→ **SUPPLIED MATERIAL**:
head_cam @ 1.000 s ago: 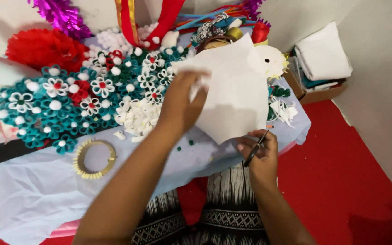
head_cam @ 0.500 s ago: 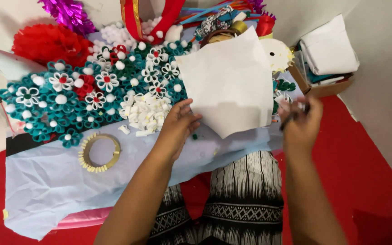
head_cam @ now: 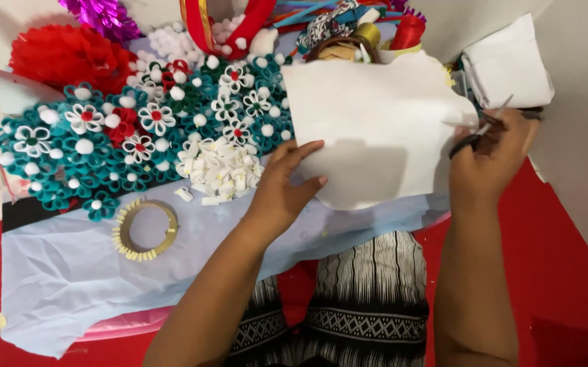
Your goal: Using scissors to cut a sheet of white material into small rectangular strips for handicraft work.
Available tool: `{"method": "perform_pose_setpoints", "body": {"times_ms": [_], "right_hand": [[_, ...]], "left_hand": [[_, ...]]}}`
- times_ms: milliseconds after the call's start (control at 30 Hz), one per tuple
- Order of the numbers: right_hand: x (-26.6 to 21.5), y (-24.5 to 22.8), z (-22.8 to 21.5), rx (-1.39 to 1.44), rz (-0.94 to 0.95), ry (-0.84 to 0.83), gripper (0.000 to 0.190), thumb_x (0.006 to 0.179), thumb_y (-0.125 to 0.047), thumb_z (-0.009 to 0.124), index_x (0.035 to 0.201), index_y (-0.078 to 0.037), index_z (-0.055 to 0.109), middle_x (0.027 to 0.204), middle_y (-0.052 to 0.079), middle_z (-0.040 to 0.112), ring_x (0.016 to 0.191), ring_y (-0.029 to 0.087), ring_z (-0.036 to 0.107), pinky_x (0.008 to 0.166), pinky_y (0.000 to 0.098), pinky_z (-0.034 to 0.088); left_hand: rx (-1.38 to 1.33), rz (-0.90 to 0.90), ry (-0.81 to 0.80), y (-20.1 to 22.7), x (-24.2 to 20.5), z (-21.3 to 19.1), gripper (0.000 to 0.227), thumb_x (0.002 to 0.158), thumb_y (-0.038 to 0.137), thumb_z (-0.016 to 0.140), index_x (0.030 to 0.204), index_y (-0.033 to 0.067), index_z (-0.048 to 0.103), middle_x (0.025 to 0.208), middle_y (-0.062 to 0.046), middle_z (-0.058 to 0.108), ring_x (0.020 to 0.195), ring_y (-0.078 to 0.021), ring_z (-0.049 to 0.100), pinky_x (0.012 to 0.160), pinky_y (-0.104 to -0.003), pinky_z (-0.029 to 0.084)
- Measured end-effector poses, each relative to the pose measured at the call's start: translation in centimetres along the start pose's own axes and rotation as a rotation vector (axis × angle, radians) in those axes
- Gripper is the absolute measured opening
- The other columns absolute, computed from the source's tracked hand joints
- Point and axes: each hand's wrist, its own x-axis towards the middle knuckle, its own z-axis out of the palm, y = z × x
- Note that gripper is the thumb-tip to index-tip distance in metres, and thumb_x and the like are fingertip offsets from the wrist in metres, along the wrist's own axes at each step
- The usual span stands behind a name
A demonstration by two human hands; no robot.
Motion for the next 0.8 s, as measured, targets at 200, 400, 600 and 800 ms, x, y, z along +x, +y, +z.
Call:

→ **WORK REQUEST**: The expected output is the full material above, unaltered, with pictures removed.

→ **TASK RESULT**:
head_cam @ 1.000 s ago: 
head_cam @ 0.500 s ago: 
head_cam @ now: 
Your goal: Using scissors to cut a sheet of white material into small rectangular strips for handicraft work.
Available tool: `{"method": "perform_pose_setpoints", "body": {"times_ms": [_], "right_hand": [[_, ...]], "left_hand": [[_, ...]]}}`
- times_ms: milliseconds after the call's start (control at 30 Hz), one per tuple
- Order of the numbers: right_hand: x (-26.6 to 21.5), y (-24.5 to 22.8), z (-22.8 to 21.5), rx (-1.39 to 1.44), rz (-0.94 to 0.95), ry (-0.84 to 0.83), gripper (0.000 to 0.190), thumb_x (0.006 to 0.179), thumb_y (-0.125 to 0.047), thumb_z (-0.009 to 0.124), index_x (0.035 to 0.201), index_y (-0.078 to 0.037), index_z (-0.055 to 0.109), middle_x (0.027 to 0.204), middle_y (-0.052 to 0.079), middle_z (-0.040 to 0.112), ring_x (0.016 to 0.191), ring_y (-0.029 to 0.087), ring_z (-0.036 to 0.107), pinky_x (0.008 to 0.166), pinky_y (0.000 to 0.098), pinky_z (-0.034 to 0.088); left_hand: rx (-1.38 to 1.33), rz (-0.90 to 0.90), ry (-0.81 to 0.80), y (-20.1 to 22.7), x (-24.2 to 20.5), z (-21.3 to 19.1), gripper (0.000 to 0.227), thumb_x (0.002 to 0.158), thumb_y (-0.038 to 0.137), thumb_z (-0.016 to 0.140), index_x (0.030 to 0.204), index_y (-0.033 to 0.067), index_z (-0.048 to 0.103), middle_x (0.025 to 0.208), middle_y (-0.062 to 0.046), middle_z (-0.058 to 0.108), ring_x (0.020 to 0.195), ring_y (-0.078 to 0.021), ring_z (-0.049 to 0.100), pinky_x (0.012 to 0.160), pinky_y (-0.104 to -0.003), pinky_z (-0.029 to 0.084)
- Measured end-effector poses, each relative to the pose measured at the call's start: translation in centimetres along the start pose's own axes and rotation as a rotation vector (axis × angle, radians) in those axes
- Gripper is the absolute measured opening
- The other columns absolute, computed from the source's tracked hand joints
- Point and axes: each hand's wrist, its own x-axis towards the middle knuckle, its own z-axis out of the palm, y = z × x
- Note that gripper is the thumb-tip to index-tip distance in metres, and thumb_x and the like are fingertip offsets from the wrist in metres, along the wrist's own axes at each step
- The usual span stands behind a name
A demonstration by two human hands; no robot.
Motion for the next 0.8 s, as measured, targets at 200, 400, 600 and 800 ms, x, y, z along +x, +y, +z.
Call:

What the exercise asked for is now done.